• **DATASET RECORDS**
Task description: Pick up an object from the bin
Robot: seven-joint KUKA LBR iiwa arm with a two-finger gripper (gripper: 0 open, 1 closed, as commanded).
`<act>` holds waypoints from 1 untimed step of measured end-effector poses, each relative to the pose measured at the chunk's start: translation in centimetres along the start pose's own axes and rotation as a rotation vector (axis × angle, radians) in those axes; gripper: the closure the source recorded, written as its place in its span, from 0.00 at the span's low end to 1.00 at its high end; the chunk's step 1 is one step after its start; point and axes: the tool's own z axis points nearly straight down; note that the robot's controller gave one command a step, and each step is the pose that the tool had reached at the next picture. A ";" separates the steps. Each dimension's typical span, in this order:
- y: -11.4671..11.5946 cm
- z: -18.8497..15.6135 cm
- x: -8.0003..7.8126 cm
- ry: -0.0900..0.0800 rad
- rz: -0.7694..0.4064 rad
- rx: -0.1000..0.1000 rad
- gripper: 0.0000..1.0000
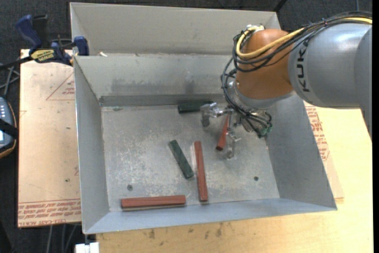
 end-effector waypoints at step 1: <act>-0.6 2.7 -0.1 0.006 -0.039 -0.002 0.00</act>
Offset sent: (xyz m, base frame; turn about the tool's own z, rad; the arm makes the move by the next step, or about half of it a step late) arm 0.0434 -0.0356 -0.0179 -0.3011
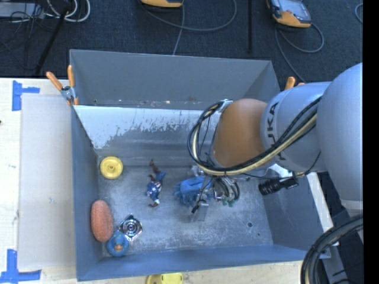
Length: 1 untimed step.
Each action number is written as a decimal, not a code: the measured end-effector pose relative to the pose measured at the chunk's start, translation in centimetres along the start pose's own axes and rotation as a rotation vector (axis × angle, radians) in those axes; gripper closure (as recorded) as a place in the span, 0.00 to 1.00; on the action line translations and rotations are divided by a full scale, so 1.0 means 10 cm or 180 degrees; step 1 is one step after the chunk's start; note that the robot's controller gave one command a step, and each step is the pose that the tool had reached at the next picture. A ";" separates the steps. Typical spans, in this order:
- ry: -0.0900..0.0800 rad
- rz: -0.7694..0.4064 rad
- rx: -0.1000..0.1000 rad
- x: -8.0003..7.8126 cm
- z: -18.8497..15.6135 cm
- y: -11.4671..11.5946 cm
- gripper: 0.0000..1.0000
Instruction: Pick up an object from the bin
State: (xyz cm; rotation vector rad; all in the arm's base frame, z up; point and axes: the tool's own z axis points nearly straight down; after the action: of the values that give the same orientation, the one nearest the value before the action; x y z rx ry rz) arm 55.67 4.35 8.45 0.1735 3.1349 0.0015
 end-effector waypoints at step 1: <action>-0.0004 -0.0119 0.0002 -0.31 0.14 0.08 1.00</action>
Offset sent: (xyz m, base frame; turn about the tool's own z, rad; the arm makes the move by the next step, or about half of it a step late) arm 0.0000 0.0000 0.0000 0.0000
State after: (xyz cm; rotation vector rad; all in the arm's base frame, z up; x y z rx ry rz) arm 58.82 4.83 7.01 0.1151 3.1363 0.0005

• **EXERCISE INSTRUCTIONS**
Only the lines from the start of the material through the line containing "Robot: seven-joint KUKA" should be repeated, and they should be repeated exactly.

• **ANSWER TO THIS PROBLEM**
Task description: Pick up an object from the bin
Robot: seven-joint KUKA LBR iiwa arm with a two-finger gripper (gripper: 0 open, 1 closed, as commanded).

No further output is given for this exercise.